Don’t feel bad if you fit into any of the categories above, for I am a certified grade A stalker myself. I’ve master sliding into my camel-toe-tight-cat-suit and then lurking beneath my ex’s window in the bushes. Waiting to see what he is up to or watching his cable for free in through the window.

Ok let me rephrase that, it’s not so much a cat suit as me naked and not so much me hiding in the bushes, but more so me drunk, inconspicuously (eagle spread) passed out on his front lawn.

Ok so maybe I lied and I’m not the best stalker. So what, I’m a liar and a really good trespasser. Whatever.

Anyway, the last few nights I’ve been receiving an anonymous phone call. Last night anon caller called me 27 times! At 2 a.m.! All of which I answered once, where he proceeded to breath inauspiciously into the phone and then say in a low voice, “I just want three minutes of your time.”
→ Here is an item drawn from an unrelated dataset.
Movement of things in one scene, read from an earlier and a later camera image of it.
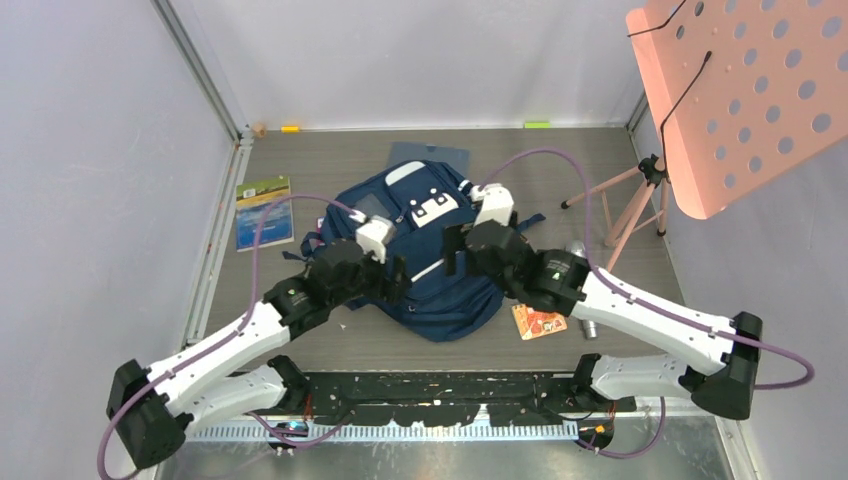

I was really struggling to imagine what kind of low life f*ck would keep pestering me. Was it the hottie I gave my number to last weekend at the bar, through my blurred vision?

Aw, crap-on-a-condom. It probably was. Well, there are better ways to ask a girl out on a date. I just hope I don’t end up a victim like in some made-for-TV horror movie…

I know I haven’t posted or whored around on other blogs in almost a week, but can I distract you with the fact that *gasp* Britney Spederline looks almost normal!!!!!!!!!????????


Anonymous said...

Uhm.. it's about damn time she gets her hair did right

kayellejaye said...

Did u cuss him out? Cuz I damn sure would've.

Eb the Celeb said...

why are we comparing stalkers

lmao @ "crap-on-a-condom"

G-Sweet said...

hahahaha!... *thinking* who has time to call so me1 that many times that early in the morning... im too lazy to stalk i guess!

c.watson said...

3 minutes? Way to sell yourself there buddy. What does he think you are going to say? "Only three minutes? Sure do what you want I need to let my nail polish dry anyways."

Tiff said...


My freshman year of college the kid that was the Latin tutor showed up everywhere I was and even went as far as to break into my room and leave a Latin love poem on my desk. He is/was a nasty pup.

i.can't.complain. said...

is that a recent pic of britney?


i almost want her number.

way 2 bounce back, girl


Stew said...

never had a stalker, and never liked anyone enough to stalk them. that has got to be a special feeling. knowing that someone is spending ALL of their time obsessing over you.

glad you know your flaws though, and way to own up to them.

Mista Jaycee said...

Drunk and Nekked! Did you bring food?
Be good

Cunning_Linguist said...

I'd stalk you but I'm so tight for time these days. I can only pencil you in for say.... 15 minutes next thursday and that's only if something else doesn't come up. I know, pathetic right? Evidently my stalking skills and schedule need some tightening up as well.

Speaking of tight.... ala Britney.... I bet she's far from it. BAH-DUM-Bump! Thank you....thank you.

ms.uncensored said...

lmao @ camel-toe-tight-cat-suit.

i dislike stalkers. i've had quite a few of them in my day.